The task: Every record needs to be repeated exactly; its pictures do not.

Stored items
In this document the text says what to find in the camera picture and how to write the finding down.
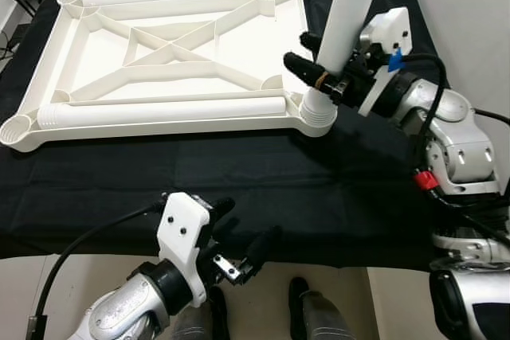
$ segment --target table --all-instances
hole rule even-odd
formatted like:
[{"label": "table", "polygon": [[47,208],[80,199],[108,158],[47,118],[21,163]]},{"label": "table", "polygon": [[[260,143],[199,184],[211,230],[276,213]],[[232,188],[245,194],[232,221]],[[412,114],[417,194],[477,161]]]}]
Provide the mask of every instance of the table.
[{"label": "table", "polygon": [[[324,30],[330,4],[305,0],[312,32]],[[374,0],[368,18],[397,6],[410,11],[414,51],[435,53],[417,0]],[[57,11],[55,0],[43,0],[2,74],[0,121],[18,107]],[[408,69],[437,80],[429,65]],[[238,225],[222,236],[233,258],[281,225],[272,260],[427,269],[431,211],[411,180],[408,148],[386,120],[347,107],[319,139],[281,130],[68,141],[28,154],[0,147],[0,257],[60,252],[85,230],[176,188],[236,200],[229,216]],[[158,223],[156,215],[130,221],[80,252],[154,255]]]}]

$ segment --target white plastic frame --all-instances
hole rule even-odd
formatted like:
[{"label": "white plastic frame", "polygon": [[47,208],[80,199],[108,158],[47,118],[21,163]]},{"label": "white plastic frame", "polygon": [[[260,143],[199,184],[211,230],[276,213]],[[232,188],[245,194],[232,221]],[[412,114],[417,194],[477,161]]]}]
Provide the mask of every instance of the white plastic frame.
[{"label": "white plastic frame", "polygon": [[[25,96],[0,128],[4,145],[31,151],[66,139],[277,128],[318,137],[331,127],[300,117],[307,87],[283,66],[290,50],[311,58],[299,44],[307,29],[303,0],[161,0],[102,7],[57,1],[61,11]],[[71,111],[96,106],[109,115],[110,106],[121,104],[143,104],[147,110],[155,103],[196,101],[199,110],[202,101],[274,97],[284,100],[284,110],[276,114],[260,101],[255,114],[235,107],[234,115],[223,118],[198,114],[145,123],[115,118],[116,123],[59,127],[62,115],[75,116],[52,116],[58,110],[54,104],[70,105]],[[40,124],[41,118],[46,123]]]}]

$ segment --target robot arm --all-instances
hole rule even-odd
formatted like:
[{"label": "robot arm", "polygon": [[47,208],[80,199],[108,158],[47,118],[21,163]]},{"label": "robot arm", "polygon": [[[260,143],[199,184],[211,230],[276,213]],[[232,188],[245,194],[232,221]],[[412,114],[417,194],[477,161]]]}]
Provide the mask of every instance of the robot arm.
[{"label": "robot arm", "polygon": [[212,238],[214,223],[232,208],[229,198],[209,204],[171,194],[158,228],[161,261],[142,264],[122,287],[95,301],[69,340],[153,339],[170,325],[171,315],[205,302],[209,287],[224,279],[243,284],[256,275],[281,229],[256,238],[236,267]]},{"label": "robot arm", "polygon": [[[301,42],[315,53],[321,46],[320,38],[310,33],[302,35]],[[400,8],[372,19],[336,76],[294,53],[284,56],[284,64],[334,105],[357,107],[365,116],[372,111],[414,135],[426,122],[438,86],[400,72],[411,48],[407,10]],[[510,335],[508,212],[495,211],[509,202],[500,195],[494,149],[475,124],[474,113],[464,96],[450,89],[443,92],[418,152],[420,163],[414,164],[415,180],[441,202],[437,209],[445,214],[433,233],[435,247],[444,254],[431,264],[436,323],[450,339],[495,340]],[[484,209],[492,210],[487,221],[471,218]],[[447,228],[441,221],[449,222]]]}]

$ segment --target white floor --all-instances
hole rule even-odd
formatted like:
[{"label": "white floor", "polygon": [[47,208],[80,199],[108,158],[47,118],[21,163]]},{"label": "white floor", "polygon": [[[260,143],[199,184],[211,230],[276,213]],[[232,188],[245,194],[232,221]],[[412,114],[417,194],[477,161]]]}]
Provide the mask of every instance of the white floor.
[{"label": "white floor", "polygon": [[[26,320],[56,256],[0,260],[1,338],[23,339]],[[71,256],[61,269],[46,305],[46,339],[66,339],[95,299],[119,286],[145,260],[141,256]],[[365,268],[335,269],[297,264],[266,264],[245,286],[221,285],[233,340],[289,340],[288,282],[303,276],[342,312],[358,340],[377,340],[371,292]],[[169,338],[163,334],[161,339]]]}]

Response:
In this document the text says what to find in the camera picture and how to write the finding down.
$ segment --target table --all-instances
hole rule even-odd
formatted like:
[{"label": "table", "polygon": [[47,208],[80,199],[108,158],[47,118],[21,163]]},{"label": "table", "polygon": [[[260,143],[199,184],[211,230],[276,213]],[[232,188],[245,194],[232,221]],[[412,114],[417,194],[477,161]]]}]
Provide the mask of every instance of the table.
[{"label": "table", "polygon": [[[324,30],[330,4],[305,0],[312,32]],[[374,0],[368,18],[397,6],[410,11],[414,51],[435,53],[417,0]],[[57,11],[55,0],[43,0],[2,74],[0,121],[18,107]],[[408,69],[437,80],[429,65]],[[238,225],[222,236],[233,258],[281,225],[272,260],[427,269],[431,211],[411,180],[408,148],[386,120],[347,107],[319,139],[281,130],[68,141],[28,154],[0,147],[0,257],[60,252],[85,230],[176,188],[236,200],[229,216]],[[158,223],[156,215],[130,221],[80,252],[154,255]]]}]

$ segment --target white plastic frame --all-instances
hole rule even-odd
formatted like:
[{"label": "white plastic frame", "polygon": [[47,208],[80,199],[108,158],[47,118],[21,163]]},{"label": "white plastic frame", "polygon": [[[260,143],[199,184],[211,230],[276,213]],[[232,188],[245,194],[232,221]],[[412,114],[417,194],[477,161]]]}]
Provide the mask of every instance of the white plastic frame.
[{"label": "white plastic frame", "polygon": [[[25,96],[0,128],[4,145],[31,151],[66,139],[277,128],[318,137],[331,127],[300,117],[307,87],[283,66],[290,50],[311,58],[299,44],[307,29],[303,0],[161,0],[102,7],[57,1],[61,11]],[[71,111],[96,106],[109,115],[110,106],[121,104],[143,104],[147,110],[155,103],[196,101],[199,110],[202,101],[274,97],[284,100],[284,110],[276,114],[260,101],[255,114],[235,107],[234,115],[223,118],[198,114],[145,123],[115,118],[116,123],[59,127],[62,115],[75,116],[52,116],[58,110],[54,104],[70,105]],[[40,124],[41,118],[46,123]]]}]

$ segment --target robot arm --all-instances
hole rule even-odd
formatted like:
[{"label": "robot arm", "polygon": [[47,208],[80,199],[108,158],[47,118],[21,163]]},{"label": "robot arm", "polygon": [[[260,143],[199,184],[211,230],[276,213]],[[232,188],[245,194],[232,221]],[[412,114],[417,194],[477,161]]]}]
Provide the mask of every instance of the robot arm.
[{"label": "robot arm", "polygon": [[212,238],[214,223],[232,208],[229,198],[209,204],[171,194],[158,228],[161,261],[142,264],[122,287],[95,301],[69,340],[153,339],[170,325],[171,315],[205,302],[209,287],[224,279],[243,284],[256,275],[281,229],[256,238],[236,267]]},{"label": "robot arm", "polygon": [[[301,42],[315,53],[321,46],[320,38],[310,33],[302,35]],[[400,8],[372,19],[336,76],[294,53],[284,56],[284,64],[334,105],[357,107],[365,116],[372,111],[414,135],[426,122],[438,86],[400,72],[411,48],[407,10]],[[510,335],[508,212],[495,211],[509,202],[500,195],[494,149],[475,124],[474,113],[464,96],[450,89],[443,92],[418,152],[420,163],[414,164],[415,180],[441,202],[437,209],[445,214],[433,233],[435,247],[444,254],[431,264],[436,323],[450,339],[495,340]],[[484,209],[492,210],[487,221],[471,218]],[[447,228],[441,221],[449,222]]]}]

$ segment --target white floor --all-instances
hole rule even-odd
formatted like:
[{"label": "white floor", "polygon": [[47,208],[80,199],[108,158],[47,118],[21,163]]},{"label": "white floor", "polygon": [[[260,143],[199,184],[211,230],[276,213]],[[232,188],[245,194],[232,221]],[[412,114],[417,194],[477,161]]]}]
Provide the mask of every instance of the white floor.
[{"label": "white floor", "polygon": [[[26,320],[56,256],[0,260],[1,338],[23,339]],[[71,256],[61,269],[46,305],[46,339],[66,339],[95,299],[119,286],[145,260],[141,256]],[[365,268],[335,269],[297,264],[266,264],[245,286],[221,285],[233,340],[289,340],[288,282],[303,276],[342,312],[358,340],[377,340],[371,292]],[[169,338],[163,334],[161,339]]]}]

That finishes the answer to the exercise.